- _Prompt_: All of the data needs to come back exactly as written.

[Material provided — start]

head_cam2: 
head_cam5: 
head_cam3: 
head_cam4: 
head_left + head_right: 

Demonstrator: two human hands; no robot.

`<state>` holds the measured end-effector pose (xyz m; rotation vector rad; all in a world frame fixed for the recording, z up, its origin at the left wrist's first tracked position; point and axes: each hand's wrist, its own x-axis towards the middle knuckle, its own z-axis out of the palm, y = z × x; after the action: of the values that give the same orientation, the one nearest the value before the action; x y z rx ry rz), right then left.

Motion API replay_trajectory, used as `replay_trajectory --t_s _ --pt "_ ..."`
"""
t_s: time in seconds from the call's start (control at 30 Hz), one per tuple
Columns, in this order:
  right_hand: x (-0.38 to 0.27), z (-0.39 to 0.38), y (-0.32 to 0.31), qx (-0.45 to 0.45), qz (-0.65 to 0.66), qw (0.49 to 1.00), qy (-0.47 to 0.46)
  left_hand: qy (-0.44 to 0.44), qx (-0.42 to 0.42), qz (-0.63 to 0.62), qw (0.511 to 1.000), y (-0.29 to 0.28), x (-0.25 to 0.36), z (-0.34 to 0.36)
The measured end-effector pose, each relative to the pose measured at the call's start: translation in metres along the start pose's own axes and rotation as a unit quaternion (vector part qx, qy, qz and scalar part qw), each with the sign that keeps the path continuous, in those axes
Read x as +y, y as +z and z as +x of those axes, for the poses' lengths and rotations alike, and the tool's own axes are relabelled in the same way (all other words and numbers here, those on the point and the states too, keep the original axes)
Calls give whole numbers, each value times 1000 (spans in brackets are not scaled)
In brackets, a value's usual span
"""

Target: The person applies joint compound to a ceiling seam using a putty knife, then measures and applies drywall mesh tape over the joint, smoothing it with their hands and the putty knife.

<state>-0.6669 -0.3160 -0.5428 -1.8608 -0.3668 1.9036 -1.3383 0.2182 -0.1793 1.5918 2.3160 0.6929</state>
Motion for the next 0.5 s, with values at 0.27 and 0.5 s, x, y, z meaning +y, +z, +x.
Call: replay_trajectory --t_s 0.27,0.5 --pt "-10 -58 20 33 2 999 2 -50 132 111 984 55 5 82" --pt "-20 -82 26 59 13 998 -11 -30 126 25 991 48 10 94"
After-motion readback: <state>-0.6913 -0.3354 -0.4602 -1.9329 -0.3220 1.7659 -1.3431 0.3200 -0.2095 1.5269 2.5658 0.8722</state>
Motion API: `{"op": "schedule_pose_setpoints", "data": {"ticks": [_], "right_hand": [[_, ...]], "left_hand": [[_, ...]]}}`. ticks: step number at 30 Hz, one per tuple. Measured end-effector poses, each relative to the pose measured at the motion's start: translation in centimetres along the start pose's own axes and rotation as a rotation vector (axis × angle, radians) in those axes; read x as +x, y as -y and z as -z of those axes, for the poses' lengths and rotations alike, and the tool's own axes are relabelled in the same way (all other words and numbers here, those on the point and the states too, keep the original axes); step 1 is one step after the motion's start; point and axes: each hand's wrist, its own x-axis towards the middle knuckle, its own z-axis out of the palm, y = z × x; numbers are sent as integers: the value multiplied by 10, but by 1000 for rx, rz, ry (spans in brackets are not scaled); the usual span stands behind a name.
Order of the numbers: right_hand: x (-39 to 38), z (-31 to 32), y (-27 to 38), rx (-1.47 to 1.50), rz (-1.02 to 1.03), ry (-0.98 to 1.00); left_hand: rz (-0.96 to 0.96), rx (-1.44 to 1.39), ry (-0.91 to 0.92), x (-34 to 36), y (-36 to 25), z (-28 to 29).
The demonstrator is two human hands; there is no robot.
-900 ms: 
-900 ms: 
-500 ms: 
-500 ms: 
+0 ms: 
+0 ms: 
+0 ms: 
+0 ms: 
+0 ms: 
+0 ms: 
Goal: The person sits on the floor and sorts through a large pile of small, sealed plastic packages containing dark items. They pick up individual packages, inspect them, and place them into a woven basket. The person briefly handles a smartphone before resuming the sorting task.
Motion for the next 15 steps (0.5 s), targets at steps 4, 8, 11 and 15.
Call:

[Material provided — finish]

- _Your solution_:
head_cam2: 
head_cam5: 
head_cam3: 
head_cam4: 
head_left + head_right: 

Demonstrator: two human hands; no robot.

`<state>` holds the measured end-effector pose (xyz m; rotation vector rad; all in a world frame fixed for the recording, z up, its origin at the left wrist's first tracked position; point and axes: each hand's wrist, its own x-axis towards the middle knuckle, its own z-axis out of the palm, y = z × x; after the action: of the values that give the same orientation, the one nearest the value before the action; x y z rx ry rz), right then left.

Motion API replay_trajectory, used as `replay_trajectory --t_s _ --pt "_ ..."`
"""
t_s: time in seconds from the call's start (control at 30 Hz), one per tuple
Columns, in this order:
  right_hand: x (-0.38 to 0.27), z (-0.39 to 0.38), y (-0.32 to 0.31), qx (-0.45 to 0.45), qz (-0.65 to 0.66), qw (0.49 to 1.00), qy (-0.47 to 0.46)
  left_hand: qy (-0.44 to 0.44), qx (-0.42 to 0.42), qz (-0.63 to 0.62), qw (0.511 to 1.000), y (-0.29 to 0.28), x (-0.25 to 0.36), z (-0.34 to 0.36)
The measured end-effector pose, each relative to the pose measured at the call's start: translation in metres along the start pose's own axes and rotation as a unit quaternion (vector part qx, qy, qz and scalar part qw), each with the sign that keeps the path continuous, in those axes
Read x as +y, y as +z and z as +x of those axes, for the poses' lengths and rotations alike, and the tool's own axes are relabelled in the same way (all other words and numbers here, those on the point and the states too, keep the original axes)
Calls give whole numbers, each value times 1000 (spans in brackets are not scaled)
In brackets, a value's usual span
"""

Target: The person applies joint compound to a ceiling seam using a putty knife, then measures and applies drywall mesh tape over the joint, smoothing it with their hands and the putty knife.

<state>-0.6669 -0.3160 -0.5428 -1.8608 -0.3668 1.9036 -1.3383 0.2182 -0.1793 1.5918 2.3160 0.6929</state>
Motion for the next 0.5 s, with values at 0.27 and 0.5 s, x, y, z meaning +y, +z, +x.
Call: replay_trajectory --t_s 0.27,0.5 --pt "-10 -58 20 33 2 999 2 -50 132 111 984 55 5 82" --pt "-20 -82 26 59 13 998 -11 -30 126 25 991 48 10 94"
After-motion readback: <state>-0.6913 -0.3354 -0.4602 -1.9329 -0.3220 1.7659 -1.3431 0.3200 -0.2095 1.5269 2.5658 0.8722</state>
Motion API: `{"op": "schedule_pose_setpoints", "data": {"ticks": [_], "right_hand": [[_, ...]], "left_hand": [[_, ...]]}}`. ticks: step number at 30 Hz, one per tuple. Measured end-effector poses, each relative to the pose measured at the motion's start: translation in centimetres along the start pose's own axes and rotation as a rotation vector (axis × angle, radians) in those axes; read x as +x, y as -y and z as -z of those axes, for the poses' lengths and rotations alike, and the tool's own axes are relabelled in the same way (all other words and numbers here, those on the point and the states too, keep the original axes); step 1 is one step after the motion's start; point and axes: each hand's wrist, its own x-axis towards the middle knuckle, its own z-axis out of the palm, y = z × x; numbers are sent as integers: the value multiplied by 10, but by 1000 for rx, rz, ry (spans in brackets are not scaled); the usual span stands behind a name.
Order of the numbers: right_hand: x (-39 to 38), z (-31 to 32), y (-27 to 38), rx (-1.47 to 1.50), rz (-1.02 to 1.03), ry (-0.98 to 1.00); left_hand: rz (-0.96 to 0.96), rx (-1.44 to 1.39), ry (-0.91 to 0.92), x (-34 to 36), y (-36 to 25), z (-28 to 29).
The demonstrator is two human hands; there is no robot.
-900 ms: 
-900 ms: 
-500 ms: 
-500 ms: 
+0 ms: 
+0 ms: 
+0 ms: 
+0 ms: 
+0 ms: 
+0 ms: 
Goal: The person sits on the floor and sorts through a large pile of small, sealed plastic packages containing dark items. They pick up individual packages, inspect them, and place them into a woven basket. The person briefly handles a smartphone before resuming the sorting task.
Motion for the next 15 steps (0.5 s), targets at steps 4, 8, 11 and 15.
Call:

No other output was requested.